In der Firmung werden wir in der Kraft des Heiligen Geistes zu einem Leben aus dem Glauben gestärkt. 

 

Dieser Geist wurde uns schon bei der Taufe geschenkt,

doch die Firmung vollendet und besiegelt die Taufe. In der Firmung soll sich der Menschen bewusst und in voller Freiheit für ein Leben als Christ entscheiden. Er sagt: Ja/sie, ich glaube an dich, mein Gott, gib mir deinen Heiligen Geist, dass ich dir ganz gehöre, niemals von dir getrennt werde und mich mein ganzes Leben hindurch mit Leib und Seele, in Taten und Worten, in guten und bösen Tagen bezeuge. Der Heilige Geist, der uns durch die Handauflegung des Spenders (Bischof oder ein von ihm delegierter Priester) und die Salbung mit dem geweihten Öl (Chrisam) gespendet wird, gibt dem Menschen die Kraft dazu. Er ist nun ein vollgültiges, verantwortliches Mitglied der Katholischen Kirche. Die Firmung ist daher nicht «das Sakrament des Abschiedes», sondern ein bewusster Start: Er/sie kann nun auch Verantwortung übernehmen und sich in irgendeiner Weise in der Pfarrei engagieren. Im deutschsprachigen Teil des Bistums Sitten wird das Sakrament der Firmung üblicherweise in der 5./6. Primarschule gespendet. Beim Empfang dieses Sakramentes wird der Firmling durch einen Firmpaten begleitet. «Der/die Patin muss das 16. Altersjahr vollendet haben, muss katholisch und gefirmt sein und die 1. Kommunion empfangen haben.

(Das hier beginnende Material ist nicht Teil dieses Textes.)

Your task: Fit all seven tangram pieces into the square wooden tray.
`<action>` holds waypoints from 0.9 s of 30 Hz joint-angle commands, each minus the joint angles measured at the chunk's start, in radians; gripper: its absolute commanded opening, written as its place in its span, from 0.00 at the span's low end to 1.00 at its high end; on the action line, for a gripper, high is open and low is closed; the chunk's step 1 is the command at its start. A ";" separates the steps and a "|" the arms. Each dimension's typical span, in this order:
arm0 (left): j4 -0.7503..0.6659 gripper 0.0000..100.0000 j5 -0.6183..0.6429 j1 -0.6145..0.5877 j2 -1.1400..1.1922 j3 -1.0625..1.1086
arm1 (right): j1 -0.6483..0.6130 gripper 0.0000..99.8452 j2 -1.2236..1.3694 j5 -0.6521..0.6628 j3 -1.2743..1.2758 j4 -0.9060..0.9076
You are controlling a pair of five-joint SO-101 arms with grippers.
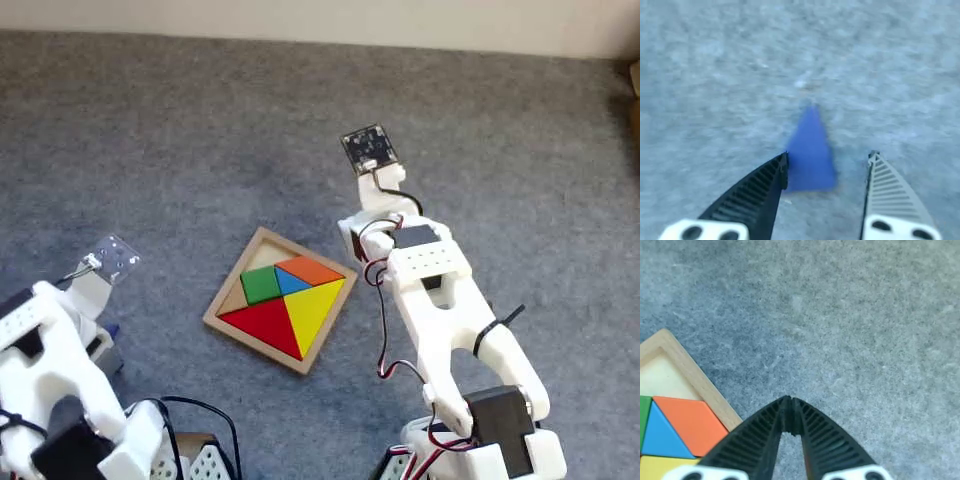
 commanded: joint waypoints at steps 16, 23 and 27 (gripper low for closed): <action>-0.094 0.25 -0.063 -0.047 0.012 0.117 | 0.005 0.01 -0.045 0.003 -0.002 -0.018; -0.092 0.25 -0.064 -0.044 0.025 0.131 | 0.005 0.01 -0.045 0.003 -0.002 -0.018; -0.087 0.25 -0.057 -0.033 0.130 0.070 | 0.005 0.01 -0.045 0.003 -0.002 -0.018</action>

Er/sie darf nicht Vater oder Mutter des Firmlings sein. Nicht sinnvoll ist es, wenn jemand keiner Kirche angehört (z.B. ausgetreten ist) oder einer anderen Religion angehört (nicht Christ/in ist).»

 

“Der Herr aber ist der Geist; wo aber der Geist des Herrn ist, da ist Freiheit.”